John Chambers eloquently sums up using R:
> To understand computations in R, two slogans are helpful:
>
> - Everything that exists is an object.
> - Everything that happens is a function call.
These are useful to remember to prevent us from getting confused.
1. Everything that exists is an object.
This is not obvious when we look at the output of, say, `str()`:
``` r
str(mtcars)
#> 'data.frame': 32 obs. of 11 variables:
#> $ mpg : num 21 21 22.8 21.4 18.7 18.1 14.3 24.4 22.8 19.2 ...
#> $ cyl : num 6 6 4 6 8 6 8 4 4 6 ...
#> $ disp: num 160 160 108 258 360 ...
#> $ hp : num 110 110 93 110 175 105 245 62 95 123 ...
#> $ drat: num 3.9 3.9 3.85 3.08 3.15 2.76 3.21 3.69 3.92 3.92 ...
#> $ wt : num 2.62 2.88 2.32 3.21 3.44 ...
#> $ qsec: num 16.5 17 18.6 19.4 17 ...
#> $ vs : num 0 0 1 1 0 1 0 1 1 1 ...
#> $ am : num 1 1 1 0 0 0 0 0 0 0 ...
#> $ gear: num 4 4 4 3 3 3 3 4 4 4 ...
#> $ carb: num 4 4 1 1 2 1 4 2 2 4 ...
```
The stuff you see is simply printed to screen, not an object! The actual object is `NULL`:
``` r
foo <- str(mtcars)
#> 'data.frame': 32 obs. of 11 variables:
#> $ mpg : num 21 21 22.8 21.4 18.7 18.1 14.3 24.4 22.8 19.2 ...
#> $ cyl : num 6 6 4 6 8 6 8 4 4 6 ...
# ...(snip)...
foo
#> NULL
```
The output of `summary()` is actually a "table" object (something not often used in R).

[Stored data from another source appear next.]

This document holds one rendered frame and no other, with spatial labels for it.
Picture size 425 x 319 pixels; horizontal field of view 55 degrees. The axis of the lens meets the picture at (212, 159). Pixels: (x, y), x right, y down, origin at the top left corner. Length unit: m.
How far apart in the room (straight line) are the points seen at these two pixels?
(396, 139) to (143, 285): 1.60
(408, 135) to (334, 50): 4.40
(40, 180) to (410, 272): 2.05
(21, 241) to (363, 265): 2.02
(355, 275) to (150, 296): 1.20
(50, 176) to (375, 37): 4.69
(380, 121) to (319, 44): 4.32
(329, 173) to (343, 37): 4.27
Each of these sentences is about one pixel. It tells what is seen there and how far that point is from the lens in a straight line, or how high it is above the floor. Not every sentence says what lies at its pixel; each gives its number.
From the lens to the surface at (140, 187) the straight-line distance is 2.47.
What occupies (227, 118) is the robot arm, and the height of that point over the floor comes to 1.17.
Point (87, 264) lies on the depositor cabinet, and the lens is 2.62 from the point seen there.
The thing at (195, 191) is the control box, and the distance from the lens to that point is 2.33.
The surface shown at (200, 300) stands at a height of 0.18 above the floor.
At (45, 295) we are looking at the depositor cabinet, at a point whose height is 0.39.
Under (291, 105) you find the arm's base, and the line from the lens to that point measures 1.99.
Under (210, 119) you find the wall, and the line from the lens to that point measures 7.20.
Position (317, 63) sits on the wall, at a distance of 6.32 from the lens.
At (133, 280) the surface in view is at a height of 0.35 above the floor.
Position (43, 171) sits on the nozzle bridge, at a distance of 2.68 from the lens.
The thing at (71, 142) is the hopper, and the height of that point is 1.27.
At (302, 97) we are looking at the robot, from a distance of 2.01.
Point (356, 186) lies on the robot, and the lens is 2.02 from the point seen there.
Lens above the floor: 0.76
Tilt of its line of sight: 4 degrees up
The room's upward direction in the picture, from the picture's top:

Let's coerce it to character data:
``` r
foo <- summary(mtcars)
as.character(foo)
#> [1] "Min. :10.40 " "1st Qu.:15.43 " "Median :19.20 "
#> [4] "Mean :20.09 " "3rd Qu.:22.80 " "Max. :33.90 "
#> [7] "Min. :4.000 " "1st Qu.:4.000 " "Median :6.000 "
#> [10] "Mean :6.188 " "3rd Qu.:8.000 " "Max. :8.000 "
#> [13] "Min. : 71.1 " "1st Qu.:120.8 " "Median :196.3 "
#> [16] "Mean :230.7 " "3rd Qu.:326.0 " "Max. :472.0 "
# ...(snip)...
```
2. Everything that happens is a function call.
Did you know that operators like `+` are actually functions? The "plus" function is literally `` `+`() ``, and accepts two arguments.
Here is what's actually happening when we call `5 + 2`:
``` r
`+`(5, 2)
#> [1] 7
```
Want a challenge? What's the difference between the `` `(`() `` function and the `` `{`() `` function? Hint check the documentation with `` ?`{` ``.
## Finishing up (5 min)
1. Highly recommended: [Don't save your workspace](https://www.r-bloggers.com/using-r-dont-save-your-workspace/) when you quit RStudio. Make this a default:
- Go to "RStudio" -> "Preferences..." -> "General"
- Uncheck "restore .RData into workspace on startup"
- Select: "Save workspace to RData on exit:" Never
2. Push your final script to GitHub (you can do this in a simple way by dragging the file onto your respository homepage).
Don't forget! There's an office hour after every class, held upstairs in ESB 3174.